▽
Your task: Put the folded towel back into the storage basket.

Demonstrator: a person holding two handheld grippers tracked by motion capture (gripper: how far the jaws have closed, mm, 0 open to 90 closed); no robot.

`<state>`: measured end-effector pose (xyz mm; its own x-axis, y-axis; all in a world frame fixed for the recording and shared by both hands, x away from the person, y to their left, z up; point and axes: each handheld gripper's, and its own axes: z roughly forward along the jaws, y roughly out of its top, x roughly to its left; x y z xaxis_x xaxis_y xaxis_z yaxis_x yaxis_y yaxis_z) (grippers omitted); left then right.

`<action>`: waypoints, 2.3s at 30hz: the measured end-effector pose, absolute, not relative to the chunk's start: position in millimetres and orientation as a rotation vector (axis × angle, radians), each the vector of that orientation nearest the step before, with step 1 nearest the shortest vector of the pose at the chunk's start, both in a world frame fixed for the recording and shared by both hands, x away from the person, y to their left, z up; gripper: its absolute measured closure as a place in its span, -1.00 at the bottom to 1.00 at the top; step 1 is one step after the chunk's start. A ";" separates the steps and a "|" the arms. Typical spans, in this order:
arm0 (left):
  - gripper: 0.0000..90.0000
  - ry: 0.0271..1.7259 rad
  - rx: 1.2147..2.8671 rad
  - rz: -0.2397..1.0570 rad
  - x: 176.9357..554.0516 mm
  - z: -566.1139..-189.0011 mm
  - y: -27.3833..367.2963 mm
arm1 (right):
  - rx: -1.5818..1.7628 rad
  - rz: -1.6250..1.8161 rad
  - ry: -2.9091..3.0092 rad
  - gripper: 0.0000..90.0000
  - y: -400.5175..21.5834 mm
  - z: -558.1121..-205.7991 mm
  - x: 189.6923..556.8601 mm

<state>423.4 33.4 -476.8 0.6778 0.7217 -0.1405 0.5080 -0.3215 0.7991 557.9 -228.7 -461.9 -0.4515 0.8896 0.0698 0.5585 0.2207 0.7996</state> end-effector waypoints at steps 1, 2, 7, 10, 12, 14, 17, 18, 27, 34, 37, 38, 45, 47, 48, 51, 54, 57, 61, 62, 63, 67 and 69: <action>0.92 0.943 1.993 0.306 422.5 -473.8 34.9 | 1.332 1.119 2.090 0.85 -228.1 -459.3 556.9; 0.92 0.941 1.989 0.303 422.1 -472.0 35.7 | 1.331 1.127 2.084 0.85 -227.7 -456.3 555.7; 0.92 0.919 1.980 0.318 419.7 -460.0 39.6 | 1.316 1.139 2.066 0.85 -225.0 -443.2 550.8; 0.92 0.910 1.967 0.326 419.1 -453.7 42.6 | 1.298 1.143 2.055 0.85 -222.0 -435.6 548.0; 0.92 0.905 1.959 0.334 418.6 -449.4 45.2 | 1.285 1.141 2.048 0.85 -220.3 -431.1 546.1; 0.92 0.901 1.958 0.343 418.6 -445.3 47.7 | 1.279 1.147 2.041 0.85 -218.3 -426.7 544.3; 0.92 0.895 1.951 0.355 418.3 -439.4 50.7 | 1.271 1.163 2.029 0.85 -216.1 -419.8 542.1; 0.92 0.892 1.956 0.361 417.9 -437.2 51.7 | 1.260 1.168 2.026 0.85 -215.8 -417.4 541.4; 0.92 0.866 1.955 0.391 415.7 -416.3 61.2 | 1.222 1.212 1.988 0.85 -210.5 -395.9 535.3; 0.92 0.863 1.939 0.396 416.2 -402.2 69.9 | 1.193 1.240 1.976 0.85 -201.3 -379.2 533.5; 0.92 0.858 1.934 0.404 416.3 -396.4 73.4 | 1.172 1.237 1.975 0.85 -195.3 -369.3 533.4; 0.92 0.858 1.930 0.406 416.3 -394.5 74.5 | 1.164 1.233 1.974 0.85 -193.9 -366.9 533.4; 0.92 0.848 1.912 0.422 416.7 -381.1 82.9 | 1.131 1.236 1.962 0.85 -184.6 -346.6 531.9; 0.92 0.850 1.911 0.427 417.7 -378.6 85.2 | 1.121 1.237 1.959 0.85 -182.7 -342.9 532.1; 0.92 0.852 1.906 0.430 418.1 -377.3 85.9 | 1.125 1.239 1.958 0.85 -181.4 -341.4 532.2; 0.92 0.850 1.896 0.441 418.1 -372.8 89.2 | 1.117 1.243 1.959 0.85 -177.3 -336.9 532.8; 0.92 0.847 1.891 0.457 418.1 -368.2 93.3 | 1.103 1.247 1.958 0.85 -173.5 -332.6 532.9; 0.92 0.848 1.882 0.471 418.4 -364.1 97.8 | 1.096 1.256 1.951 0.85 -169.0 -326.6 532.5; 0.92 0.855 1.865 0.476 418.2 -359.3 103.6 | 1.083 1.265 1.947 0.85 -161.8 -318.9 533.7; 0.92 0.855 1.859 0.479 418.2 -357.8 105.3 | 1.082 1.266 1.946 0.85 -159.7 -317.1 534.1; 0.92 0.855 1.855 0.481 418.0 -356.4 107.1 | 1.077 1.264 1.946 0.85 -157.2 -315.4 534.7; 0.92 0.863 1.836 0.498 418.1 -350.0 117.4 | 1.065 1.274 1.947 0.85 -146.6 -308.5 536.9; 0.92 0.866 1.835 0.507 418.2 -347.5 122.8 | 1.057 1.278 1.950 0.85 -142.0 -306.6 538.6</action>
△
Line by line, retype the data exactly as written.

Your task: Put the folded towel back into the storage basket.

Demonstrator: a person holding two handheld grippers tracked by motion capture (gripper: how far the jaws have closed, mm, 0 open to 90 closed); no robot.

`<state>`: measured end-effector pose (xyz mm; its own x-axis, y-axis; all in a world frame fixed for the recording and shared by both hands, x away from the person, y to their left, z up; point and axes: each handheld gripper's, and its own axes: z roughly forward along the jaws, y roughly out of its top, x roughly to its left; x y z xaxis_x xaxis_y xaxis_z yaxis_x yaxis_y yaxis_z) (grippers omitted); left then right.

`<action>`: waypoints, 2.3s at 30hz: the measured end-effector pose, absolute, not relative to the chunk's start: position in millimetres and orientation as a rotation vector (axis × angle, radians), each the vector of that orientation nearest the step before, with step 1 nearest the shortest vector of the pose at the chunk's start, both in a world frame fixed for the recording and shared by both hands, x away from the person, y to their left, z up; gripper: its absolute measured closure as a place in its span, -1.00 at the bottom to 1.00 at the top; step 1 is one step after the chunk's start. A ";" separates the steps and a "|" the arms. Typical spans, in this order:
arm0 (left):
  - gripper: 0.0000..90.0000
  - ry: 0.0271..1.7259 rad
  - rx: 1.2147..2.8671 rad
  - rz: -0.2397..1.0570 rad
  - x: 176.9357..554.0516 mm
  - z: -566.1139..-189.0011 mm
  - y: -27.3833..367.2963 mm
arm1 (right):
  - rx: -1.5818..1.7628 rad
  - rz: -1.6250..1.8161 rad
  - ry: -2.9091..3.0092 rad
  - gripper: 0.0000..90.0000
  - y: -400.5175..21.5834 mm
  - z: -558.1121..-205.7991 mm
  - x: 189.6923..556.8601 mm

<state>423.4 33.4 -476.8 0.6778 0.7217 -0.1405 0.5080 -0.3215 0.7991 557.9 -228.7 -461.9 -0.4515 0.8896 0.0698 0.5585 0.2207 0.7996</state> end-effector waypoints at steps 1, 2, 7, 10, 12, 14, 17, 18, 27, 34, 37, 38, 45, 47, 48, 51, 54, 57, 61, 62, 63, 67 and 69: <action>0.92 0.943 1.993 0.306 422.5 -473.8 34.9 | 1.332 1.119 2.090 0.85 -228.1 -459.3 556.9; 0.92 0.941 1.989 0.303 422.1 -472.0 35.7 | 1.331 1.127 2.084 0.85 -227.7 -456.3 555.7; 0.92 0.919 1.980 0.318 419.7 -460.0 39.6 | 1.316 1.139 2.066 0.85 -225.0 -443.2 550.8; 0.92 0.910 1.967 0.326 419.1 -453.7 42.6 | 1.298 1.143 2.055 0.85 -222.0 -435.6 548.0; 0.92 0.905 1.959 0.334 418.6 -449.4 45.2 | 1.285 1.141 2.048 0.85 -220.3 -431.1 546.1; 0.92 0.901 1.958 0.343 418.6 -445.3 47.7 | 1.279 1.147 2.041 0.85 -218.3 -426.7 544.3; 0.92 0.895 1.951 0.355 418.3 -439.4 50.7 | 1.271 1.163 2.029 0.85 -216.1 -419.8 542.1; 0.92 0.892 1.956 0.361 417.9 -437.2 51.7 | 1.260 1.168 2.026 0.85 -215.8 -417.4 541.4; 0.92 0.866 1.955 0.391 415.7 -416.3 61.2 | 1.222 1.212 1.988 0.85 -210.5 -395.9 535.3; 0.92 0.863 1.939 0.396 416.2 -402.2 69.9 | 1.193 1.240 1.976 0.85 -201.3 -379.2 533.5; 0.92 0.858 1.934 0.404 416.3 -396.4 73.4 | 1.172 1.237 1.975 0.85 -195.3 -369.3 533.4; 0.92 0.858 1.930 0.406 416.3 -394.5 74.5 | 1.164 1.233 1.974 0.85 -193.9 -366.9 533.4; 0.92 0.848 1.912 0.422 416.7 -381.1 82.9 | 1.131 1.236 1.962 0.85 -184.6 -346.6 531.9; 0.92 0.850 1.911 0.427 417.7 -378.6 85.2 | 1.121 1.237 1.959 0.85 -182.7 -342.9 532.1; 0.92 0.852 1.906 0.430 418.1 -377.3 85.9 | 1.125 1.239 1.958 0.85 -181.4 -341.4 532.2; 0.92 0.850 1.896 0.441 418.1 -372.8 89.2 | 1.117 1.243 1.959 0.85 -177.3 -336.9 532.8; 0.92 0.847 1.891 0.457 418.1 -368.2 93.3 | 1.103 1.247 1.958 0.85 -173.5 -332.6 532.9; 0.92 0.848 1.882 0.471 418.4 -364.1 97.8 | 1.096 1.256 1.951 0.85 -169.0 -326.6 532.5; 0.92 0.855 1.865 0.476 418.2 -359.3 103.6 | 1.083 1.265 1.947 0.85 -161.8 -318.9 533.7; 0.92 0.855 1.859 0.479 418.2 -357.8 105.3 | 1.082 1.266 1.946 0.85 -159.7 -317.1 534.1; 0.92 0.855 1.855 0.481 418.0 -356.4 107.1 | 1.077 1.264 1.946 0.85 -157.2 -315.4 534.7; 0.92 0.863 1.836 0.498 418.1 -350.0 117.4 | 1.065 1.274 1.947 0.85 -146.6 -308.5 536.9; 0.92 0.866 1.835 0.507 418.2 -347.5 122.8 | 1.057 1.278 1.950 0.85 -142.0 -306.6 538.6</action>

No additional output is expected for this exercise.